Your task. Please give again, word for word, the lines that lie between the start of the listing below and the line with "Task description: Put", both included.

Working data.
- - -

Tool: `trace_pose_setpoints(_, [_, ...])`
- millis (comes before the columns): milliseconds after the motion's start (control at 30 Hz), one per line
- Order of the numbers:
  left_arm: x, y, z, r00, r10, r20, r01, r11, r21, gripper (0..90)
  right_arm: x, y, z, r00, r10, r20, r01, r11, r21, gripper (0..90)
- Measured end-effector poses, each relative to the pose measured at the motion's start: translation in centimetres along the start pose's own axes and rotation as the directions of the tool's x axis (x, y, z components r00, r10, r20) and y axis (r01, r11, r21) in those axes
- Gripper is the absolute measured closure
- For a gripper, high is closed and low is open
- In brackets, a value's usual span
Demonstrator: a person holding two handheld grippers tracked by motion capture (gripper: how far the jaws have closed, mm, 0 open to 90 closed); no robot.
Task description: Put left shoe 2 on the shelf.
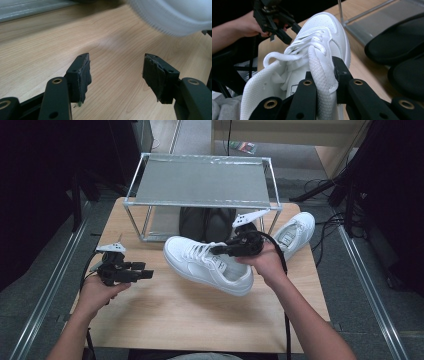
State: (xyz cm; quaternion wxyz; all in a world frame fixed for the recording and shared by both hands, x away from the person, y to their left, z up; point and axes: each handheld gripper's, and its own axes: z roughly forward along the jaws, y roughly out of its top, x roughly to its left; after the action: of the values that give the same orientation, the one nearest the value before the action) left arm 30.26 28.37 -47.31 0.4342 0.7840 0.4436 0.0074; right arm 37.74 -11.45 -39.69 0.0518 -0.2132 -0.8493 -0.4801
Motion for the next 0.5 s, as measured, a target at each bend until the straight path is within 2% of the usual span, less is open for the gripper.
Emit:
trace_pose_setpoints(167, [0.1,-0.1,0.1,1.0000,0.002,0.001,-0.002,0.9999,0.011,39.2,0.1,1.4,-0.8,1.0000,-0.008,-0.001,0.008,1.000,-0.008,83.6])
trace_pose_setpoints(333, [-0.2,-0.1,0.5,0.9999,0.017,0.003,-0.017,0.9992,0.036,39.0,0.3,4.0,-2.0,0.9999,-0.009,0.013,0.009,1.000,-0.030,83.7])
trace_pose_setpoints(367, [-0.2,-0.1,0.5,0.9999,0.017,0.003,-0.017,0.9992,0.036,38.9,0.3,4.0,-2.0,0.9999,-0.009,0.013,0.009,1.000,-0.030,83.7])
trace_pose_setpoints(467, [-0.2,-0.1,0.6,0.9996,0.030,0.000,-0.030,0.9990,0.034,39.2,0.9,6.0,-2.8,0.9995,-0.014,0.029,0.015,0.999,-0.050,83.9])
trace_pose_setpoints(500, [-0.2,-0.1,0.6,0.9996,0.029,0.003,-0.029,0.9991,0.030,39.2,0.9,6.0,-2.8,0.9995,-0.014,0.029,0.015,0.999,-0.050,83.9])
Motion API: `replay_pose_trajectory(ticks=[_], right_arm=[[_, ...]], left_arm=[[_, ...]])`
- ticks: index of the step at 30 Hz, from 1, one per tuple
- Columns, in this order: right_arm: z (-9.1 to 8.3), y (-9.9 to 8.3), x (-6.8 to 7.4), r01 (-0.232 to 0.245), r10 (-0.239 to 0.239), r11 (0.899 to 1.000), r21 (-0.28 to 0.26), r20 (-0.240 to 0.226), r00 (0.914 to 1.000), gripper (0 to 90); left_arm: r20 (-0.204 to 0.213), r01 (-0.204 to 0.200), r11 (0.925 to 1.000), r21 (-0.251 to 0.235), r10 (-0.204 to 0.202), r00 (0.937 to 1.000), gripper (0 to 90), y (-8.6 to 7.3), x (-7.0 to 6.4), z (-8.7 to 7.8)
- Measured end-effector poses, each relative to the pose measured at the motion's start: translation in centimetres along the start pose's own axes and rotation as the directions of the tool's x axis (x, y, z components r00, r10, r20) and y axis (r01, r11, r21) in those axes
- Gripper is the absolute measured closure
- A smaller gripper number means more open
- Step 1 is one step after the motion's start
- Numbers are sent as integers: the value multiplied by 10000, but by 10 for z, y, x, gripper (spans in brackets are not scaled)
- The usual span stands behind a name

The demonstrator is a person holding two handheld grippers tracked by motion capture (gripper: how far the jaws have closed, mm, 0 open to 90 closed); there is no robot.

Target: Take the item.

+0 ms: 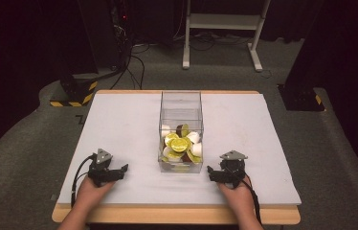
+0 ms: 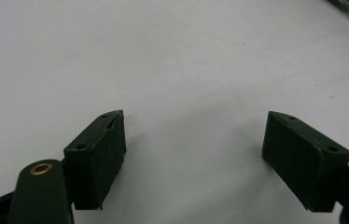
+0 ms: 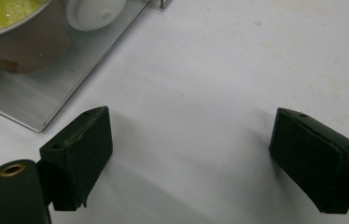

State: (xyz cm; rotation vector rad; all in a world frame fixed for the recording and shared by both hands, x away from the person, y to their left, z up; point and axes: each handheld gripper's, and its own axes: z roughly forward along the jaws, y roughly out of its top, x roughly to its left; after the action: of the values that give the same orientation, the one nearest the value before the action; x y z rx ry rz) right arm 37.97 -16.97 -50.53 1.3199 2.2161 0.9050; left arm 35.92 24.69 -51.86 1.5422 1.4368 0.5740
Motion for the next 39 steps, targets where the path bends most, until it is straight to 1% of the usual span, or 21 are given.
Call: replay_pose_trajectory(ticks=[7,12,14,15,16,18,20,23,24,25,26,27,30,35,39], right_arm=[[0,0,0,-4,4,10000,-1,0,10000,130],[0,0,0,-14,14,10000,5,-4,10000,129],[0,0,0,-13,13,10000,6,-5,10000,129],[0,0,0,-14,14,10000,10,-4,10000,129],[0,0,0,-14,14,10000,9,-4,10000,129],[0,0,0,-11,11,10000,11,-3,10000,129],[0,0,0,-12,12,10000,15,-3,10000,130],[0,0,0,-19,20,10000,17,-13,10000,130],[0,0,0,-19,19,10000,21,-16,10000,130],[0,0,0,-19,19,10000,18,-14,10000,132],[0,0,0,-12,12,10000,13,-23,10000,134],[-1,0,0,-17,17,10000,-4,-21,10000,136],[-2,0,-1,0,0,10000,21,-72,10000,135],[-5,0,-1,-48,46,9999,-124,-144,9999,131],[-9,2,-2,34,-37,9997,-240,-150,9999,132]], left_arm=[[-5,-53,10000,50,53,10000,217,0,0,0],[-3,25,10000,-21,-25,10000,217,0,0,0],[-5,-59,10000,54,59,10000,217,0,0,0],[-3,-12,10000,1,12,10000,217,0,0,0],[-6,-83,9999,73,83,10000,217,0,0,-1],[-9,-82,9999,71,82,10000,217,0,0,-1],[-8,3,10000,-17,-3,10000,217,0,0,0],[-7,-83,9999,72,83,10000,217,0,0,-1],[-4,-34,10000,18,34,10000,217,0,0,0],[-8,-80,9999,70,80,10000,217,0,0,-1],[-5,-9,10000,-3,9,10000,217,0,0,0],[-5,-68,10000,58,68,10000,217,0,0,0],[-1,-7,10000,5,7,10000,217,0,0,0],[0,-2,10000,5,2,10000,217,0,0,0],[0,-3,10000,3,3,10000,217,0,0,0]])
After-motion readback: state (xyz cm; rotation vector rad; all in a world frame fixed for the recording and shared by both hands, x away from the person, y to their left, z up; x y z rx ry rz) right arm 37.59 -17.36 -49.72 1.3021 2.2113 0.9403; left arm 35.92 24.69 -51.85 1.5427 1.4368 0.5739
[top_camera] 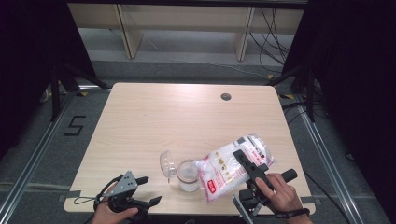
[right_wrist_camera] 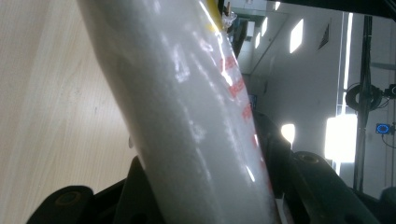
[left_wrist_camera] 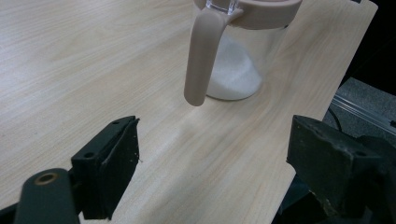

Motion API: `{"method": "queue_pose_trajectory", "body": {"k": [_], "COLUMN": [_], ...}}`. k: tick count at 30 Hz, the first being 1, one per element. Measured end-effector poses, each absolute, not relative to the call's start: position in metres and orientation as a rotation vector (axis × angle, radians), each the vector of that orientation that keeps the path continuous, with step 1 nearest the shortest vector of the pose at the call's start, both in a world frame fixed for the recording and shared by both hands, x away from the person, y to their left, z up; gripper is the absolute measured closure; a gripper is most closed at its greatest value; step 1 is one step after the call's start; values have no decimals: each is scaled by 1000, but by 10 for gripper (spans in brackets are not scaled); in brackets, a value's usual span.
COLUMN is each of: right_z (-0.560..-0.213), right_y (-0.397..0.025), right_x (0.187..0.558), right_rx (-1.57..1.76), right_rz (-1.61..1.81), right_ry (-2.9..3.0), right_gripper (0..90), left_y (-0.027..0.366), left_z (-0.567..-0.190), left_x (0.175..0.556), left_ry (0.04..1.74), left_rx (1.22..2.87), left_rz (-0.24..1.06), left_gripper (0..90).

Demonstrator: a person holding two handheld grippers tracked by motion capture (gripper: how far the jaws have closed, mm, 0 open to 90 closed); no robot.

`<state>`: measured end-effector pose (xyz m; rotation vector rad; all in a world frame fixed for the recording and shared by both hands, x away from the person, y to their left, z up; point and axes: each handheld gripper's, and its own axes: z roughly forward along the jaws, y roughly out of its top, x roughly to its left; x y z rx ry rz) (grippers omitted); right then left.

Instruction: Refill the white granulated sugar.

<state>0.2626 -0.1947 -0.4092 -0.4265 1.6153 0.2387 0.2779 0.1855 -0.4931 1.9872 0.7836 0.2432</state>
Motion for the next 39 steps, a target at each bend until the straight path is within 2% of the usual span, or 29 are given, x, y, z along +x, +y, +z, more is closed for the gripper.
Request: {"method": "queue_pose_trajectory", "body": {"k": [39], "right_z": [-407], "right_y": [-190], "right_x": [261], "right_rx": [-484], "right_rz": [228], "right_ry": [1591], "right_gripper": [636], "left_y": [186], "left_z": [-492], "left_x": [277], "left_ry": [787], "left_rx": [1991], "left_rz": [249], "left_gripper": [166]}}
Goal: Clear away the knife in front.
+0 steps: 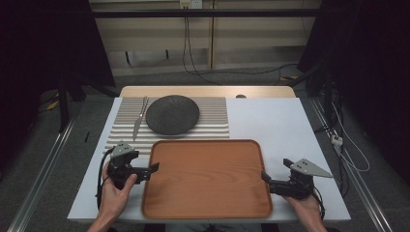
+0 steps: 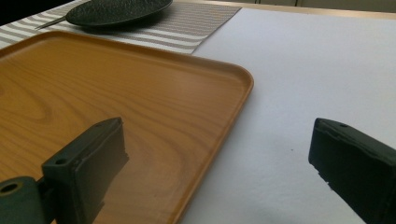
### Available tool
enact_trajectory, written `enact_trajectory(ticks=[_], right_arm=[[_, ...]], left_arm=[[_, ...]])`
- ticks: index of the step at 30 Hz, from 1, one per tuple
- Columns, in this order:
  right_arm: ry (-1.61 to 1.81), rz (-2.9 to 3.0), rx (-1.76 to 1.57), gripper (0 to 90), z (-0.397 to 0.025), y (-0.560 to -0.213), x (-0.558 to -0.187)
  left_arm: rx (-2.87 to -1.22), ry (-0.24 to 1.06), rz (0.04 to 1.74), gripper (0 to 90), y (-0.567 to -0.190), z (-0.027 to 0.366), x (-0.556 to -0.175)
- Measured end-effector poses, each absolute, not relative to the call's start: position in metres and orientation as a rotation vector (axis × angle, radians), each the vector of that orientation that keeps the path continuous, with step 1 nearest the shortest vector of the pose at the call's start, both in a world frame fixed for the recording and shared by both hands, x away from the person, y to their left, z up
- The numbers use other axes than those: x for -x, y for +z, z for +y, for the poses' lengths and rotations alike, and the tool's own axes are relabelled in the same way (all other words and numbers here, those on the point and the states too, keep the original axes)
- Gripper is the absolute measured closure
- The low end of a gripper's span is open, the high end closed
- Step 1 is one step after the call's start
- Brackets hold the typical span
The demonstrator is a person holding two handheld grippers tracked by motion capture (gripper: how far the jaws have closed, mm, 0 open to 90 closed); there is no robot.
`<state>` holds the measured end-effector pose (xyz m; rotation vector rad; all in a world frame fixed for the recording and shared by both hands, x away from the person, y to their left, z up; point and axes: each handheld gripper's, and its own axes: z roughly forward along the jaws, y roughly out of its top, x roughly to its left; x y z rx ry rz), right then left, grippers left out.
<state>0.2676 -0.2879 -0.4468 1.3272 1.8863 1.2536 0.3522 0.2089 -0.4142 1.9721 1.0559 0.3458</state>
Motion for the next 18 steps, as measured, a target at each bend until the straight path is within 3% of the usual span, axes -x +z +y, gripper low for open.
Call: enact_trajectory(ticks=[18], right_arm=[[1.262, 1.896, -1.336, 3.8, -0.288, -0.449, -0.272]], left_arm=[[-2.007, 0.414, 1.099, 7.5, -0.401, 0.222, -0.406]])
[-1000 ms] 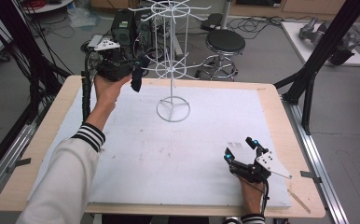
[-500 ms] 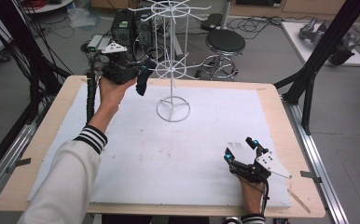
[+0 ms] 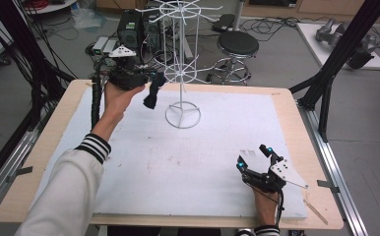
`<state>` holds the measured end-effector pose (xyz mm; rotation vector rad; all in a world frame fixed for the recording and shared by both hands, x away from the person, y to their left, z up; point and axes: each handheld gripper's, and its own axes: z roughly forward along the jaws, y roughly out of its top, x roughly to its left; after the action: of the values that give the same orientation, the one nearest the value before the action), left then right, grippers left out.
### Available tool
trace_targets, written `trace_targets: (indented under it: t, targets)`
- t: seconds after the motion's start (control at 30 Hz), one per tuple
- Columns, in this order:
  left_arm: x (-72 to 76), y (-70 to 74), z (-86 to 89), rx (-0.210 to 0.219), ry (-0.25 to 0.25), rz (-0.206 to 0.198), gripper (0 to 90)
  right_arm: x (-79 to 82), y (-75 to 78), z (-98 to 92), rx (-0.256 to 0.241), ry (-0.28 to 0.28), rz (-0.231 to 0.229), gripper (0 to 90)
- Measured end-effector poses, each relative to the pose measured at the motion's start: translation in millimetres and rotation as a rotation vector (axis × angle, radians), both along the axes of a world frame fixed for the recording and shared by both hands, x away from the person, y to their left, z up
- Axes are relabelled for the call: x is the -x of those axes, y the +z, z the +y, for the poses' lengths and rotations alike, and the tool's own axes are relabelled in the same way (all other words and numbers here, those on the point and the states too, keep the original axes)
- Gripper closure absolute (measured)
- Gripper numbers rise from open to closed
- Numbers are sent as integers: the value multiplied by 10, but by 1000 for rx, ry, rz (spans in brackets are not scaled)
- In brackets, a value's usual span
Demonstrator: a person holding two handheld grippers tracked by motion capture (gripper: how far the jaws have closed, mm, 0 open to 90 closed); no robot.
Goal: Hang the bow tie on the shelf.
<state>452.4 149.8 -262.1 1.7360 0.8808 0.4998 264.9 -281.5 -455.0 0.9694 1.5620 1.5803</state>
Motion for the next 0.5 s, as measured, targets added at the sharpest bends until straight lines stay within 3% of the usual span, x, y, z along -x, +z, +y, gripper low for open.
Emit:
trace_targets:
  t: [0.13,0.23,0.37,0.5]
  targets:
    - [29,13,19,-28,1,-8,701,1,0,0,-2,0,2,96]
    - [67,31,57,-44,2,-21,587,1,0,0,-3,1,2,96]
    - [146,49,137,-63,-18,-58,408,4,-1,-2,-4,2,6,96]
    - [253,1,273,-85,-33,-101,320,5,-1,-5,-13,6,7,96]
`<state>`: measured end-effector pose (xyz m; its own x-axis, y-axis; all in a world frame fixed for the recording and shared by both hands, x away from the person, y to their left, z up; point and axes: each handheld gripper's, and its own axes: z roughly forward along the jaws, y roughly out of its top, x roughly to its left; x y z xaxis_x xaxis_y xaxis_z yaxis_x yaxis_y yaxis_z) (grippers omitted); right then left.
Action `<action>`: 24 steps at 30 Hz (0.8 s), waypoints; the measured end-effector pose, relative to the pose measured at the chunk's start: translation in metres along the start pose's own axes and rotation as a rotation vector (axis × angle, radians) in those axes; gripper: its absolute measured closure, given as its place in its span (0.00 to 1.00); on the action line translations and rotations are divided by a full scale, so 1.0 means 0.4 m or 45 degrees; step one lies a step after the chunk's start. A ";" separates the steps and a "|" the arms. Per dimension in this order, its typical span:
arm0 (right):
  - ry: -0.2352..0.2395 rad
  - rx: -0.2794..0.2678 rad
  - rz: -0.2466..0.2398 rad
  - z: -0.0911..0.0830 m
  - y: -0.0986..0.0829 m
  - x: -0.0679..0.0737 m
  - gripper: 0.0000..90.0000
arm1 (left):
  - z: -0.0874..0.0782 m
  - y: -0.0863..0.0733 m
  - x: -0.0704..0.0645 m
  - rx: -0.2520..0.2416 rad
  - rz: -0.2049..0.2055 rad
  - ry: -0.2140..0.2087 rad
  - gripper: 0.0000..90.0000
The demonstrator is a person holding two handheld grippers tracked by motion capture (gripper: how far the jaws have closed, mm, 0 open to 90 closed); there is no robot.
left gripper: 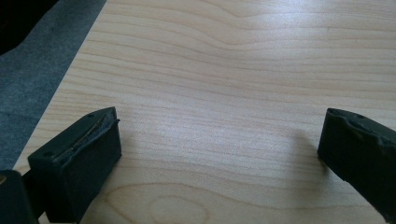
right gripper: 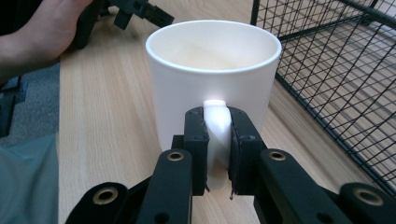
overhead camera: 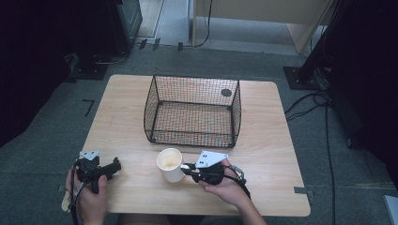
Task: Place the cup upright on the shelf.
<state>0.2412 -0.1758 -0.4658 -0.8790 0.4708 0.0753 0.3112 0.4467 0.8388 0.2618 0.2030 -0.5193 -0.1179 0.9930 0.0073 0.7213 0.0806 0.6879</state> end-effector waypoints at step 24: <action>-0.012 -0.113 -0.007 -0.079 0.152 -0.033 0.90 | 0.000 0.000 0.000 -0.001 -0.002 -0.001 0.00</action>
<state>0.2604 -0.1789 -0.3988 -0.8772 0.4756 0.0658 0.2724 0.3803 0.8838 0.2618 0.2029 -0.5193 -0.1188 0.9929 0.0057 0.7206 0.0823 0.6884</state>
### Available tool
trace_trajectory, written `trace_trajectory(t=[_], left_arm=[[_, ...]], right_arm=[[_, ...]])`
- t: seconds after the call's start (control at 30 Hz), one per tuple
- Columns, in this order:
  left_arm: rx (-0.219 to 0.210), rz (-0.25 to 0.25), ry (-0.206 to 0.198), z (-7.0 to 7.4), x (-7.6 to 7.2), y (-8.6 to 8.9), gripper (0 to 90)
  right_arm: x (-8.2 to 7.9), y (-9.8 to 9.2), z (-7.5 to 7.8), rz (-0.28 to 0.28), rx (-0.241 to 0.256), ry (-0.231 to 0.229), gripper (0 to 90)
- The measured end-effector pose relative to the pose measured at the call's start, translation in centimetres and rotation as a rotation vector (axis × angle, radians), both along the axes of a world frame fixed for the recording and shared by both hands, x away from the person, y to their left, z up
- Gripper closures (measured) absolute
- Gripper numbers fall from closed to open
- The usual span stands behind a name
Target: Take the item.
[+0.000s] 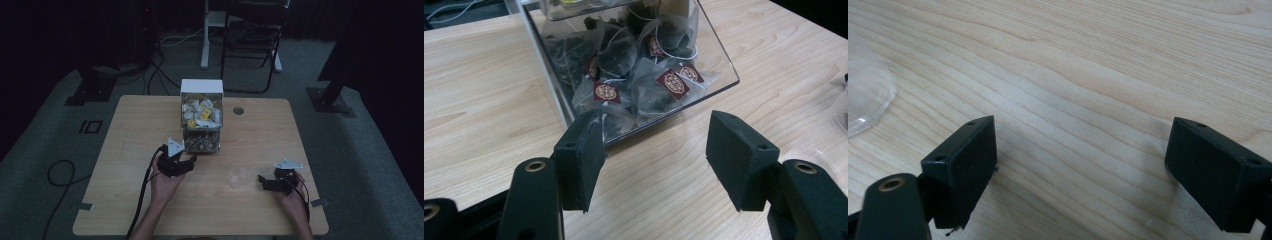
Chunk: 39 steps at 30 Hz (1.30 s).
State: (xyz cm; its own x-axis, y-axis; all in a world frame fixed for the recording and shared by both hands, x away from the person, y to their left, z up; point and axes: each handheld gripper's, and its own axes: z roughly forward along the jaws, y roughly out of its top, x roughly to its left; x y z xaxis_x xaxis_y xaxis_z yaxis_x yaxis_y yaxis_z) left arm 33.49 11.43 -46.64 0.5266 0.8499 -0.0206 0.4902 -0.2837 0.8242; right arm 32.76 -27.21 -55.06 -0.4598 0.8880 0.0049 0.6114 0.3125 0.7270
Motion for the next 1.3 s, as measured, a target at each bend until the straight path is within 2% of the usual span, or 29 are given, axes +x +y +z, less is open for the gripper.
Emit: trace_trajectory(t=[0.6,0.97,1.17,1.3], left_arm=[[0.061,-0.038,-0.016,-0.8,1.6,-2.3,39.1],[0.075,-0.037,0.009,-1.9,2.7,-2.9,40.1],[0.086,-0.044,0.014,-2.0,3.1,-3.2,40.6],[0.086,-0.050,0.031,-2.1,3.3,-3.4,42.6]], right_arm=[[0.0,0.0,0.0,0.000,0.000,0.000,13.0],[0.0,0.0,0.0,0.000,0.000,0.000,13.0],[0.0,0.0,0.0,0.000,0.000,0.000,13.0],[0.0,0.0,0.0,0.000,0.000,0.000,13.1]])
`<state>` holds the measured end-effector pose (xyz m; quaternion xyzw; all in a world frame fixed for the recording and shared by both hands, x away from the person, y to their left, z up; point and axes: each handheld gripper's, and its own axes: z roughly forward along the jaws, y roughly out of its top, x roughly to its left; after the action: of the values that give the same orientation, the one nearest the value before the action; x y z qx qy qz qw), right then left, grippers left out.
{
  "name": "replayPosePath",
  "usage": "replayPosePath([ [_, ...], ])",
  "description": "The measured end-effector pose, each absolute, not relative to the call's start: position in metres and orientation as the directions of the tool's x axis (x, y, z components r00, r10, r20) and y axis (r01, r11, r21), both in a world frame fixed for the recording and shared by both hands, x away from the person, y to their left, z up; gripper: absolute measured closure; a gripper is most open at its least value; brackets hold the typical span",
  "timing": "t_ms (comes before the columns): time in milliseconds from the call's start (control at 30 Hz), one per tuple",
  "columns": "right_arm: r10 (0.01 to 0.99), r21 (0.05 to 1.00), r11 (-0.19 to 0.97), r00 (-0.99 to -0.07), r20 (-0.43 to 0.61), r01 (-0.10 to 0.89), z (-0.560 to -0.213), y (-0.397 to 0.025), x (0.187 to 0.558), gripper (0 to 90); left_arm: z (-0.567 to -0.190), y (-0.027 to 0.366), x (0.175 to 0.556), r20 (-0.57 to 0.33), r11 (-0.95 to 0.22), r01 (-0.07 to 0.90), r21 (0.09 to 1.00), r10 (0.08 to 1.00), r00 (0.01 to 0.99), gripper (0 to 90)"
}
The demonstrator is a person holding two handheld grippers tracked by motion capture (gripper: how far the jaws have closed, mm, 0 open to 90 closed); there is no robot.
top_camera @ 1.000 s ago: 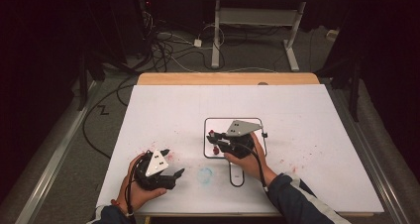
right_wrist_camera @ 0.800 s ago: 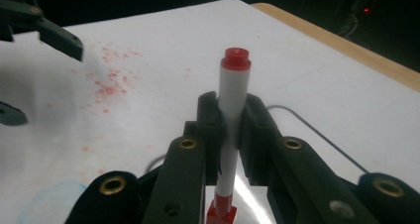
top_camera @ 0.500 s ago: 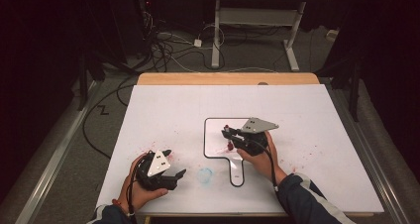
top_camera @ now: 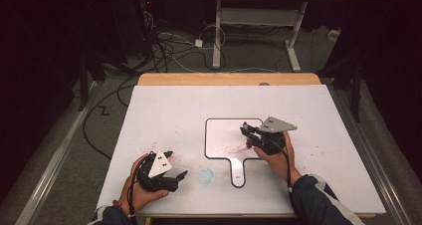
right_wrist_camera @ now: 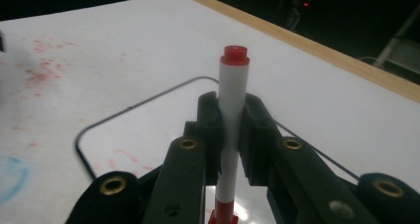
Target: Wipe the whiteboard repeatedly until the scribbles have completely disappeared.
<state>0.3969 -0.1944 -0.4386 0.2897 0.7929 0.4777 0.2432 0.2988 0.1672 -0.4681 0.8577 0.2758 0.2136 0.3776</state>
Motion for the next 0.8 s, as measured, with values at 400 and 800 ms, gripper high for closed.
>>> replayPosePath([
  [400,0.653,0.923,0.318,-0.756,-0.048,0.217,-0.445,-0.159,0.392,82.1,-0.469,0.162,0.301,0.156,-0.573,0.306,0.76,0.619,0.77,20.3],
  [800,0.721,0.918,0.332,-0.686,-0.097,0.219,-0.443,-0.174,0.4,82.1,-0.469,0.165,0.3,0.153,-0.566,0.307,0.765,0.624,0.766,20.3],
])
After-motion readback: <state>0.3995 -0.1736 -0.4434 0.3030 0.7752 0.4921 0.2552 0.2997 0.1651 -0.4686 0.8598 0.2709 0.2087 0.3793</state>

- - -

Task output.
Tool: `trace_pose_setpoints(_, [_, ...])`
- millis (comes before the columns): milliseconds after the motion's start (control at 30 Hz), one per line
- Order of the numbers:
  left_arm: x, y, z, r00, r10, r20, r01, r11, r21, gripper (0..90)
  right_arm: x, y, z, r00, r10, r20, r01, r11, r21, gripper (0..90)
- Measured end-effector poses, each relative to the pose measured at the motion's start: translation in centimetres along the start pose's own axes and rotation as the directions of the tool's x axis (x, y, z components r00, r10, r20) and y axis (r01, r11, r21) in those axes
- Gripper is the absolute measured closure
- For a gripper, high is closed and low is open
- In brackets, a value's usual span
Demonstrator: a person holding two handheld grippers tracked by motion capture (gripper: how far the jaws have closed, mm, 0 open to 90 closed); no robot.
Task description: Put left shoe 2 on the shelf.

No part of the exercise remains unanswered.